Without copying any picture, transcribe exactly the lines of the data below from the one containing "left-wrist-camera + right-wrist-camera" through the one containing "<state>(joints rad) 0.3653".

── INFORMATION PROVIDED

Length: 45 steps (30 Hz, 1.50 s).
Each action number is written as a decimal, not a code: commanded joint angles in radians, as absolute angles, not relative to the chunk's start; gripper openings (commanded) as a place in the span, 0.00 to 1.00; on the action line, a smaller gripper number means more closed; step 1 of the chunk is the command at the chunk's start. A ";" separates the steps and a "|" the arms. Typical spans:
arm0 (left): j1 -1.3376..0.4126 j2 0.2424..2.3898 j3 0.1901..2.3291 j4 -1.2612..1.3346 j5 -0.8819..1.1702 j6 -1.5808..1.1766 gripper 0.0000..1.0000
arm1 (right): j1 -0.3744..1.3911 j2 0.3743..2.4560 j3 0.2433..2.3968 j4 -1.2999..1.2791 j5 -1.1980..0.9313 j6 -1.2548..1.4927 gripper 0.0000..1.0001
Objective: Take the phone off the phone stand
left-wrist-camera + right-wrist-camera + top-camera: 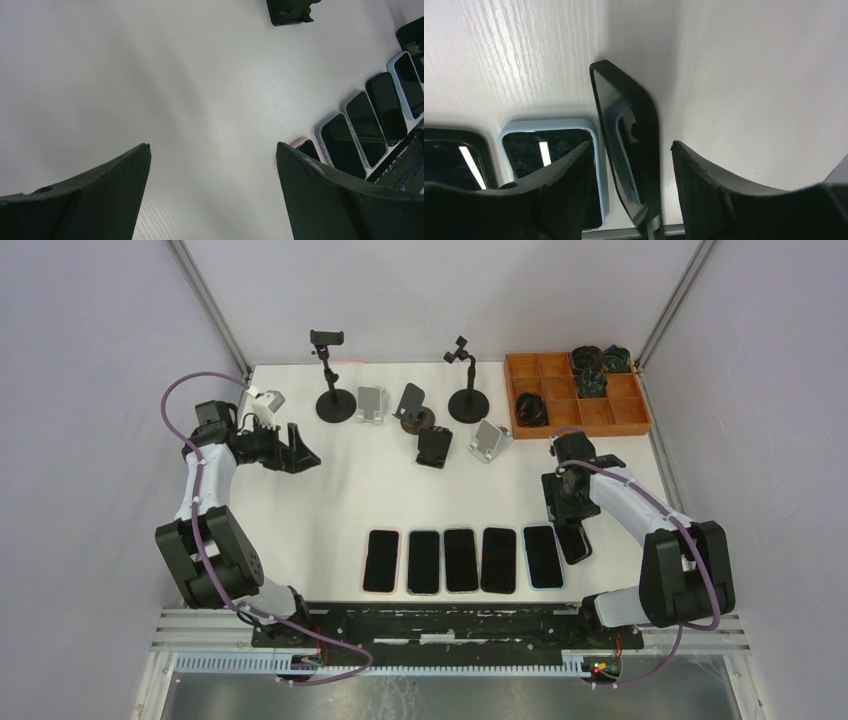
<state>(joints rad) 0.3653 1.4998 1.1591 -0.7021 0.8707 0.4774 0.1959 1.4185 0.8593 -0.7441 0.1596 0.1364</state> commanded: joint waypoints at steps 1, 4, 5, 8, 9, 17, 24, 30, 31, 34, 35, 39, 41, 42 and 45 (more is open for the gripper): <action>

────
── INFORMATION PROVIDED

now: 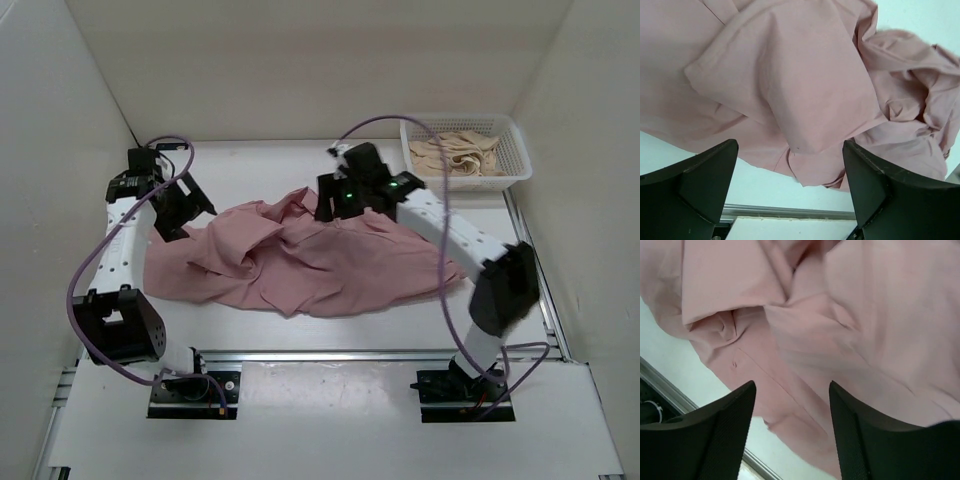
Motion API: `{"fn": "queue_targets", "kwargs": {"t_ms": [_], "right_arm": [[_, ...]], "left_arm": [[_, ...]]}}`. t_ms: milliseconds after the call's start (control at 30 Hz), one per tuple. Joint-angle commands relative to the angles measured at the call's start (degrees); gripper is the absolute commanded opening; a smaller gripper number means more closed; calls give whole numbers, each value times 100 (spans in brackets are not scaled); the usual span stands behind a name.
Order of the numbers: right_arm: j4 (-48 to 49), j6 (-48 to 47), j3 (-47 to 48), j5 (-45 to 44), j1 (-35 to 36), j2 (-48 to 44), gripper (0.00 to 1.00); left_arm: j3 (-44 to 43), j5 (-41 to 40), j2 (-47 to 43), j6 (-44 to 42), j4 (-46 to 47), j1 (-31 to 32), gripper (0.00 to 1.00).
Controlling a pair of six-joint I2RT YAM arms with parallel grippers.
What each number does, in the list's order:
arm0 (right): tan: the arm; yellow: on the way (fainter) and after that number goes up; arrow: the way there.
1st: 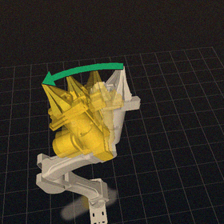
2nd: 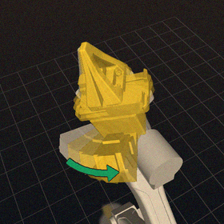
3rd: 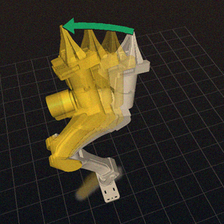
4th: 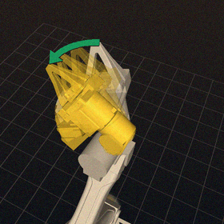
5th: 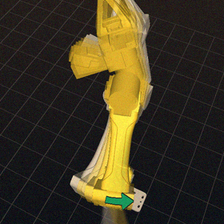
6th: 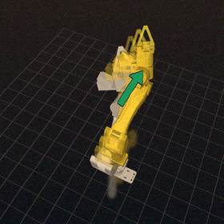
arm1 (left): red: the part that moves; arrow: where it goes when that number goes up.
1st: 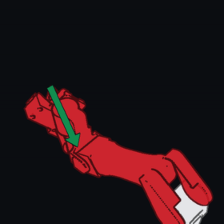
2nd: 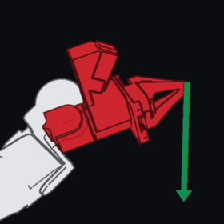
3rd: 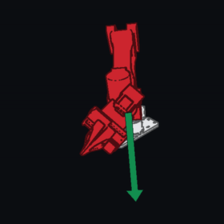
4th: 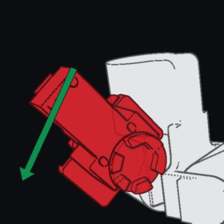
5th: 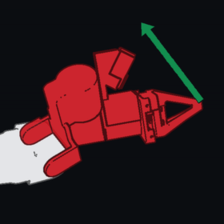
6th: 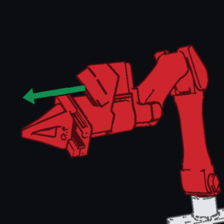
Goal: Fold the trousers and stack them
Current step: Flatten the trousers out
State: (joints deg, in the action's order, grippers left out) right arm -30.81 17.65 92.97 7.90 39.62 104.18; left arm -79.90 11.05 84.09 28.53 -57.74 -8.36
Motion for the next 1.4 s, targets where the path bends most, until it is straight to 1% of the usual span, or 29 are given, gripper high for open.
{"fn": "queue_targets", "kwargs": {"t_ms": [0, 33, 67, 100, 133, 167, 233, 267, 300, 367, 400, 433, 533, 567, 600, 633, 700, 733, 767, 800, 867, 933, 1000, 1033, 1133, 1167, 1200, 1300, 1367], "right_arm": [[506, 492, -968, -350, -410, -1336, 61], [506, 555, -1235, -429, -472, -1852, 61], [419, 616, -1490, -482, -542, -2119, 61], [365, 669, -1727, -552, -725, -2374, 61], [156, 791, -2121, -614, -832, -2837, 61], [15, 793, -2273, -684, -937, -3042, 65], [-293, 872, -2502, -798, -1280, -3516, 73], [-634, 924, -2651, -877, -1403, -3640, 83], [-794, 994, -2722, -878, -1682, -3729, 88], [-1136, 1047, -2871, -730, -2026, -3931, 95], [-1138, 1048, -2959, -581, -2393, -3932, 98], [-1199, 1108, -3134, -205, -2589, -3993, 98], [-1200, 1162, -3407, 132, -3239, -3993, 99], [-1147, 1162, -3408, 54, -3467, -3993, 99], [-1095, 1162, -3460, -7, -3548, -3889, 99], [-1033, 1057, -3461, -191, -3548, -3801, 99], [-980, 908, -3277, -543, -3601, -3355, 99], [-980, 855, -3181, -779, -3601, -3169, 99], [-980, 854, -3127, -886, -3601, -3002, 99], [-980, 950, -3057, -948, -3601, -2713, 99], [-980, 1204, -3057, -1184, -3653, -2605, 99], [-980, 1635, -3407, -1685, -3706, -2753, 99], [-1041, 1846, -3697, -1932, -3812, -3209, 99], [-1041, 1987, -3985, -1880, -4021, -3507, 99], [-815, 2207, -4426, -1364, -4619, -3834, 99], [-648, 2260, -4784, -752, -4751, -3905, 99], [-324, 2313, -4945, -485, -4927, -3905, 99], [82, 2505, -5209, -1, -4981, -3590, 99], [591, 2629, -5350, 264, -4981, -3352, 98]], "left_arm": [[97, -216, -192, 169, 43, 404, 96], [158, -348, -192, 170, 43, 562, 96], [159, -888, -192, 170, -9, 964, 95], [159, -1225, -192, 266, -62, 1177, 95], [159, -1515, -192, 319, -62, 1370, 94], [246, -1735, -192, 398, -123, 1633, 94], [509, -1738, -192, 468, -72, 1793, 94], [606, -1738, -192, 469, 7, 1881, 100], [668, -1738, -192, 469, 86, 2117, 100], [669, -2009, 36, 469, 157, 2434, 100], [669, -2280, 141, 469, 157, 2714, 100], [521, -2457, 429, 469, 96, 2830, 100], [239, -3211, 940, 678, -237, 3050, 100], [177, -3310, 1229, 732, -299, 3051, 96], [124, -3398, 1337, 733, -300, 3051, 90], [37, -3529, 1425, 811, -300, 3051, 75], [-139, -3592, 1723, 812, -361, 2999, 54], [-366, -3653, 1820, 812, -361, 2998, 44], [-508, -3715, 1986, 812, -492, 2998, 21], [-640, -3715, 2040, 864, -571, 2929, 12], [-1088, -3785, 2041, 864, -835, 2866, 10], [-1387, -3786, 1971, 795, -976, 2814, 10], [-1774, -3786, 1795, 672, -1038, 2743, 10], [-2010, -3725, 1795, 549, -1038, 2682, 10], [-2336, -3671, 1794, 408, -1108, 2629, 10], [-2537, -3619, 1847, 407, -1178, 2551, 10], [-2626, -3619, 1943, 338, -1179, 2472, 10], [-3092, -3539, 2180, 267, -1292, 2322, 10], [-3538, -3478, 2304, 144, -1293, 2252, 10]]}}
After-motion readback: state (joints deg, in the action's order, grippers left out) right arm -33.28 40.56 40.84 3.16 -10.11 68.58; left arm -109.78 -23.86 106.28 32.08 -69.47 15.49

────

* _OUTPUT_:
left-wrist-camera + right-wrist-camera + top-camera: 
<state>(joints rad) 0.3653 1.4998 1.1591 -0.7021 0.8707 0.4774 0.1959 1.4185 0.8593 -0.7441 0.1596 0.1364</state> commanded: joint waypoints at steps 1, 4, 5, 8, 9, 17, 24, 30, 31, 34, 35, 39, 41, 42 and 45 (more is open for the gripper): <action>

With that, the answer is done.